Stonehaven, ou la tendresse armée de Rohan Mirza

Pour sa collection SS26, Rohan Mirza transforme la cour de l’école Duperré en un fragment de la carte Stonehaven du jeu vidéo Call of Duty, recréant un jardin où les silhouettes nous font passer, littéralement, du virtuel au réel.

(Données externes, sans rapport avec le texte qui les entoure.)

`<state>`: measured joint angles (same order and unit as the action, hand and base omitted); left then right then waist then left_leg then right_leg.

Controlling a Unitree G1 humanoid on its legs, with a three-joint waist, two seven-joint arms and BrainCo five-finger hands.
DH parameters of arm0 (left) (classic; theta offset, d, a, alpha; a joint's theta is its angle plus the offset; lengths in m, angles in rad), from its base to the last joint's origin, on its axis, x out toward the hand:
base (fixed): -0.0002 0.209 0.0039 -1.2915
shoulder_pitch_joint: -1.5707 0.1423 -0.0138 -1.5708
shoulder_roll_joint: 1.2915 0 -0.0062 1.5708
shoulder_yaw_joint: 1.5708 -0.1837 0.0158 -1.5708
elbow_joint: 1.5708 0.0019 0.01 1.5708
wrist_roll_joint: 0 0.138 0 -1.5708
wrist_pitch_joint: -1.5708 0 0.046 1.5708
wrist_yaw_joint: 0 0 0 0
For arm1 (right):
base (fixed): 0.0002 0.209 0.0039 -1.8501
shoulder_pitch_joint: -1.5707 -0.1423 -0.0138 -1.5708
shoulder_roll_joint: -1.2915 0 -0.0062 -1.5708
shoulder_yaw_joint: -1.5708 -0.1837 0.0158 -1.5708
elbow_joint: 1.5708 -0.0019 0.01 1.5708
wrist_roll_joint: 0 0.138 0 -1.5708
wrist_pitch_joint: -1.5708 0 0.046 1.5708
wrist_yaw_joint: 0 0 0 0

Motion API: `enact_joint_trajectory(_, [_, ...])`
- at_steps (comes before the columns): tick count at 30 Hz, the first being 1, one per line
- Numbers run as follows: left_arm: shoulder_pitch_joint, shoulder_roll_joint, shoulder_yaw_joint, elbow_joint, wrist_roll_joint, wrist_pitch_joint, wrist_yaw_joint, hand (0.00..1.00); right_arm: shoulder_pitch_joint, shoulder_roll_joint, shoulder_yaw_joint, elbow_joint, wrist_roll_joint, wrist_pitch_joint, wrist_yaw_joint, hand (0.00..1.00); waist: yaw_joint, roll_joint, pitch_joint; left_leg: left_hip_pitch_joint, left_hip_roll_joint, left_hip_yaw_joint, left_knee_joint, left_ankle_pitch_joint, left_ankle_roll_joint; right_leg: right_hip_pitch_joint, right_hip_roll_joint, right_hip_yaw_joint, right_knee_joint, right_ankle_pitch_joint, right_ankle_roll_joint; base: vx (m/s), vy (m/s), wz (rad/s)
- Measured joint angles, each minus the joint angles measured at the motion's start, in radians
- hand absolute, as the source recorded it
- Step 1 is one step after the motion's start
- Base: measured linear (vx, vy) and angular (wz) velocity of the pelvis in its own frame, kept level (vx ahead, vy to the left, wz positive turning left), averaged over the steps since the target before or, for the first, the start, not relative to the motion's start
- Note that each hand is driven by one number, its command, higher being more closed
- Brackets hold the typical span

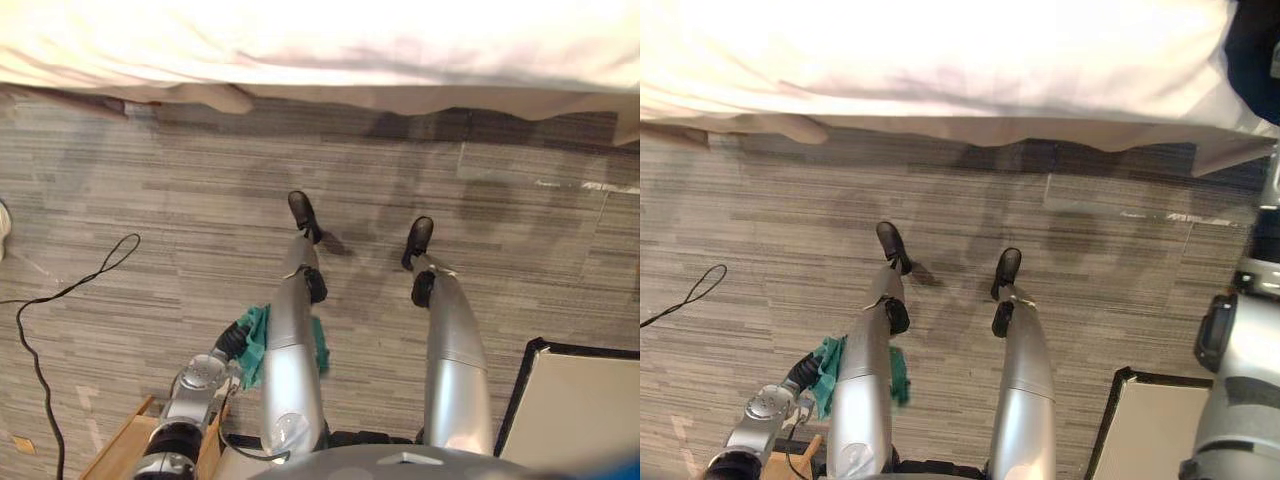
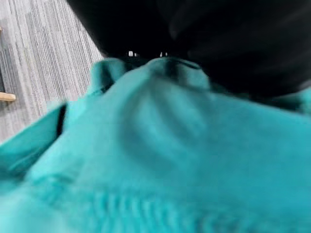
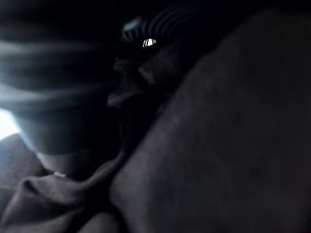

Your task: Tidy the bed and pick cloth on bed and put in laundry

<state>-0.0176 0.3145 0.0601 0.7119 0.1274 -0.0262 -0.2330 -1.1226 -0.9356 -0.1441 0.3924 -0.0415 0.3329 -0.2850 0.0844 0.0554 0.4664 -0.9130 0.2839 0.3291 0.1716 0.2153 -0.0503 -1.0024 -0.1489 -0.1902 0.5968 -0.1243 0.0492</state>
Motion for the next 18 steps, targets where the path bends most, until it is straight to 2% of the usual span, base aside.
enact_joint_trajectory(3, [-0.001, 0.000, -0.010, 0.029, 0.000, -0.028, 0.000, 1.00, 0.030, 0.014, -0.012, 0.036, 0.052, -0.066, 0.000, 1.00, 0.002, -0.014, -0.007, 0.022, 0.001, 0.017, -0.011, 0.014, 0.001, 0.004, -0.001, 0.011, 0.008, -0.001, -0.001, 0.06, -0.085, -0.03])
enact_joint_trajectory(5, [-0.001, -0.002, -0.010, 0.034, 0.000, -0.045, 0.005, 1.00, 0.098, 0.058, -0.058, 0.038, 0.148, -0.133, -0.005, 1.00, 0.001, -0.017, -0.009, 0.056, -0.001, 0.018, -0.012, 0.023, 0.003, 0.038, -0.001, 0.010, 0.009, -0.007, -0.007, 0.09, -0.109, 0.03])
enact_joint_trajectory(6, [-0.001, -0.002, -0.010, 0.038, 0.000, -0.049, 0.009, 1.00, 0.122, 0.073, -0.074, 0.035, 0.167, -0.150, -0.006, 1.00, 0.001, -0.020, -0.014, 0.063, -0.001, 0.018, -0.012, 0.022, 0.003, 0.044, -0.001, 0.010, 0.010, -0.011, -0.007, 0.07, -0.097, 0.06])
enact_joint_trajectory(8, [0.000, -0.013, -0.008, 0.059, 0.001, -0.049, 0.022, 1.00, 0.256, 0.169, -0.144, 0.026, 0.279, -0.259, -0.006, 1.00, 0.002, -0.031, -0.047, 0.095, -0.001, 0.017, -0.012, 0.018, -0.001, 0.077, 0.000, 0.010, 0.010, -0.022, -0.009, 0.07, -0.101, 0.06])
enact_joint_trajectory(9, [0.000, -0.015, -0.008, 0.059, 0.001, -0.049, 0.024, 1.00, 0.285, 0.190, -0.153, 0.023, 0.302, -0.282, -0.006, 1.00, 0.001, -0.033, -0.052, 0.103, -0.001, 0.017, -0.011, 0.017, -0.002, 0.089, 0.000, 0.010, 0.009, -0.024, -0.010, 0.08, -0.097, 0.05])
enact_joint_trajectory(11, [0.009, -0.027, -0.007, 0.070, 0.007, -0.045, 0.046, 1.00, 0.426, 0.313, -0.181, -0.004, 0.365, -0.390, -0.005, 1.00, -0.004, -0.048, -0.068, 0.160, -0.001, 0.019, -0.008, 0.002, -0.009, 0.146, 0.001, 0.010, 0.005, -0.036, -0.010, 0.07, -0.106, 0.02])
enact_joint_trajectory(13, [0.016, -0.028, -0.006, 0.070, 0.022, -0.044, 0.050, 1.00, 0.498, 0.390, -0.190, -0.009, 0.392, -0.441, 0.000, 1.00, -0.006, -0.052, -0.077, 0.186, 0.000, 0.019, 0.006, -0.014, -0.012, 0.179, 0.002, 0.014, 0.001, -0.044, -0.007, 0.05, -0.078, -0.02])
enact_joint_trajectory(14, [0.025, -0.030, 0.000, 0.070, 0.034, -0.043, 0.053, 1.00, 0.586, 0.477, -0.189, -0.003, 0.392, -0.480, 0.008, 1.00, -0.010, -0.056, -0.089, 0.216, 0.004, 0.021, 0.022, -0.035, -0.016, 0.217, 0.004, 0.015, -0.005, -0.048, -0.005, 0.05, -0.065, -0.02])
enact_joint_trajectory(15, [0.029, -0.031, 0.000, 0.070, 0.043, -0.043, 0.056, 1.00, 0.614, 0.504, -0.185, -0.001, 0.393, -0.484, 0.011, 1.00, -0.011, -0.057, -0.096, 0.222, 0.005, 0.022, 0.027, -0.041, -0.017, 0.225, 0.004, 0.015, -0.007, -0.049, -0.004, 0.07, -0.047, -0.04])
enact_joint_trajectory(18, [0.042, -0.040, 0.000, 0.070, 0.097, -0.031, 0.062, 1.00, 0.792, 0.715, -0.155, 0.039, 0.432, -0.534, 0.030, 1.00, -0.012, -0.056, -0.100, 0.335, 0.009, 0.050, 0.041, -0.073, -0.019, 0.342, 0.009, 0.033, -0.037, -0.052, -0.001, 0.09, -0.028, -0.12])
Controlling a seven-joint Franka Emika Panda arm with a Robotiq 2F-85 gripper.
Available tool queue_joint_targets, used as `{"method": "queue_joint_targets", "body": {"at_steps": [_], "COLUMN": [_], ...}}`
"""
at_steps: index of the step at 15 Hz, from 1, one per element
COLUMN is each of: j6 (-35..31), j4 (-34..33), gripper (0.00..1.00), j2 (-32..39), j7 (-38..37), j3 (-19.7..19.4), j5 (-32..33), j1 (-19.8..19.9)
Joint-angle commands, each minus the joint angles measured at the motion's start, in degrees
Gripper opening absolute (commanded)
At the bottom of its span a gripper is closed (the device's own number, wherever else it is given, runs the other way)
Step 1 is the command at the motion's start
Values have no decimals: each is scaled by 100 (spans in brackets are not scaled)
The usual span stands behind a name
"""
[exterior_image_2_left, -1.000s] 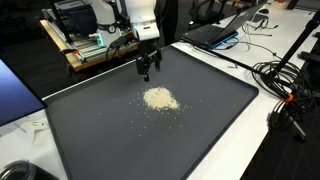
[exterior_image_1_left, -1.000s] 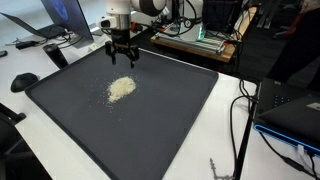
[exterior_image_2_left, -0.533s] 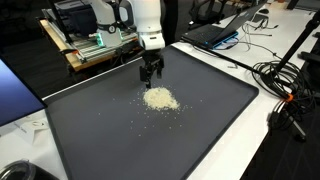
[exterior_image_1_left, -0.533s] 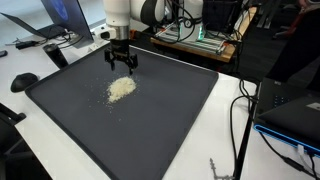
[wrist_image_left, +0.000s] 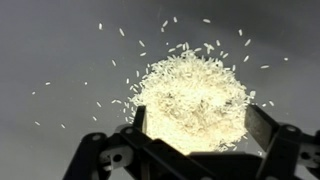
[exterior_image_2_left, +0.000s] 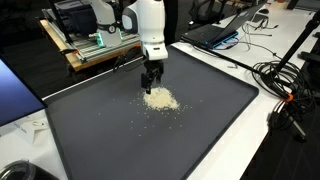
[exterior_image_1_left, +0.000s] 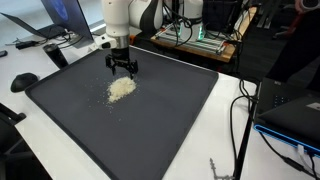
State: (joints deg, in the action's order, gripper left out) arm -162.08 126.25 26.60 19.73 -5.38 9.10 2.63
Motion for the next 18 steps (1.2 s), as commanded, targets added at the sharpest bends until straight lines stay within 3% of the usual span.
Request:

Crédit photo : Rohan Mirza

Un vestiaire du jeu

Pour son deuxième défilé, Rohan Mirza installait le public dans un jardin dont la fraicheur de la pelouse sur le vêtement créait une connexion avec la nature presque ironique, tant les silhouettes à venir relevaient du surnaturel. Les mariés inertes et scarifiés, assis sur un banc central, en donnaient déjà le ton. Le défilé s’ouvre sur le concert d’un groupe tout droit sorti de Guitar Hero. Très vite, les proportions exagérées de plusieurs silhouettes rappellent le vestiaire des personnages de mangas et de jeux vidéos des années 2000 ; à l’instar de la silhouette 24, bulle de chewing-gum à la bouche et cheveux en silicone peignés façon Light Yagami dans Death Note.

Crédits photos : Rohan Mirza

Si certains looks semblent reprendre l’esthétique traditionnelle des vampires et des fantômes (pour le contexte, la map Stonehaven apparaît dans Call of Duty: Ghosts, 2013), d’autres sont des sortes de cyborgs hyperréalistes, équipés d’un casque, de poches ou de bandes de munitions en excroissance de leurs corps. Les matières molleton et jersey introduisent une douceur en contrepoint des armes qu’elles côtoient. Ces dernières, souvent moulées en blanc, paraissent vidées de leur fonction létale. Bien que les balles et les fusils contribuent à créer un cadre dystopique, les notes de défilé confirment qu’ici, ils défendent l’amour et la connexion.

Un bain de sang pour tout l’amour du monde

Crédit photos : 1, 2 4 par Rohan Mirza ; 3, Theodora en coulisses avant de défiler, par Tavan Esmaili @tavan_es

L’introduction d’armes, de sang ou de symboles guerriers dans la mode n’est pas nouvelle, mais Mirza en renverse le sens. Là où Mowalola Ogunlesi dénonçait la violence raciale et systémique avec sa robe bullet-hole portée par Naomi Campbell, le designer d’Epinay transforme le sang en signe d’union : “Le sang n'est plus l'image d'une mort macabre, mais, métaphoriquement, celle de l'amour éternel, avec toute la tendresse et la maladresse que cela implique.” (extrait du communiqué de presse). Ce renversement rejoint la réflexion portée par l’exposition Blood: Medieval/Modern (Getty Museum, 2024), qui montre comment l’usage du sang peut exprimer à la fois le traumatisme et la réparation. Stonehaven s’inscrit dans cette continuité en faisant de la vulnérabilité une réponse à la dureté du monde.

Crédits photo : Rohan Mirza

Au-delà de ses multiples références, la collection de Rohan Mirza ouvre une réflexion sur la difficulté de créer des liens sincères dans une société saturée par l’individualisme et la banalisation de la violence sociale.